These are the 10 things I want to do before I kick the bucket, not necessarily in the same order:
#1 - Help at least 100 families help themselves, sustain themselves.
#2 - Do my masters in political sciences/world economics.
#3 - Be the best father and husband off the shelf ;-) - if you get what I mean :D
#4 - Make a difference to the environment, by not wasting it
#5 - Inspire/influence/beg/bribe/pay/force/black-mail at least 2 people who care for our country to actually DO something for its good
#6 - Get real appreciation for my photography skills :)
#7 - Collect sand samples from at least 50 countries...I already have sand from 12 countries
#8 - get totally high on gadgets- go gadget freak!
#9 - Visit and get involved in at least 30 beautiful places within India, and other parts of the world
#10 - This one is reserved for future use.

Of course, there are many other things I want to do, like go kick Mugabe's ass, clean up the corruption thats oh-so prevalent in my country, free the fcuked up souls who kill others in the name of religion, but these are highly lofty goals and I wanted to set myself some achievable goals- learned this from experience, trust me. :-)

Friday, June 20, 2008

OMFG! I found the answer!!

If you have read my previous posts, you'll find a few of them to be around my search for the meaning and the reason why I'm here and the restlessness created by those questions crippling me.
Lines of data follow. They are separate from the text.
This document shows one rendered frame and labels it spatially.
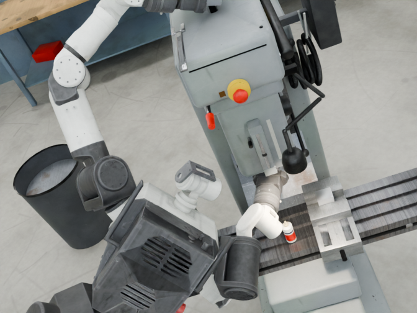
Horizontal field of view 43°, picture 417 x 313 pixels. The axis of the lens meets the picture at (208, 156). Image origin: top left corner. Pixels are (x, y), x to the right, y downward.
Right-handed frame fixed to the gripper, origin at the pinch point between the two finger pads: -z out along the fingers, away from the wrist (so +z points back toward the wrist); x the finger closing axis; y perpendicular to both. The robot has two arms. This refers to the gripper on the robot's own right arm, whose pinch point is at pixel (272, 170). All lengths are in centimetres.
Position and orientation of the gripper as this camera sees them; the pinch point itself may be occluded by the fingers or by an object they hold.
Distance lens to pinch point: 192.2
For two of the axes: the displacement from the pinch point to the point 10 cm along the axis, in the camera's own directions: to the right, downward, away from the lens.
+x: -9.2, 1.0, 3.7
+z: -2.0, 6.9, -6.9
I tried a lot of things including Zen (I just cannot like Osho after I read his 'preachings', seriously, please don't ask me) and few other things(I am highly severely painfully hopelessly critical about these things and raise a bazillion and one arguments and question their core fundamentals and I don't buy an answer easily)....and then I came across 'logotherapy'. Its derived out of 'logos' meaning reason and 'therapy' meaning cure. It essentially means, cure by reasoning and has some highly powerful, effective and remarkably simple techniques to answer these questions. I highly recommend this book by Viktor E. Frankl, to know what I'm talking about. That book, along with the ones on Emotional Intelligence by Daniel Goleman are very powerful tools and I owe a lot to these two folks.

Anyway, I finally got something which was convincing enough for me and answered all my questions and then suddenly, it came onto me- a disbelief that my struggle to find out the reason for me being here is finally over?!! -- "OMG! How is that possible? No, it can't be!" was what I kept hearing from within me. Something kept telling me it cannot be the answer, although irrationally, but slowly I realized I was in fact trying to reason myself out, like coming to a compromise with my other half, and even trying to shut down my physiological circuitry. For a moment, that resistance felt as if I've turned into some sort of adjective thats closely related to a masochist and a sympathizer! That feeling shook me up. I can be anything, but not a self-sympathizer. period. Those people don't deserve to live. They are emotional black-mailers. I'm not. I'm lazy and at times irresponsible(and even at times humorous in a sadistic way), but it ends there. I swear to you.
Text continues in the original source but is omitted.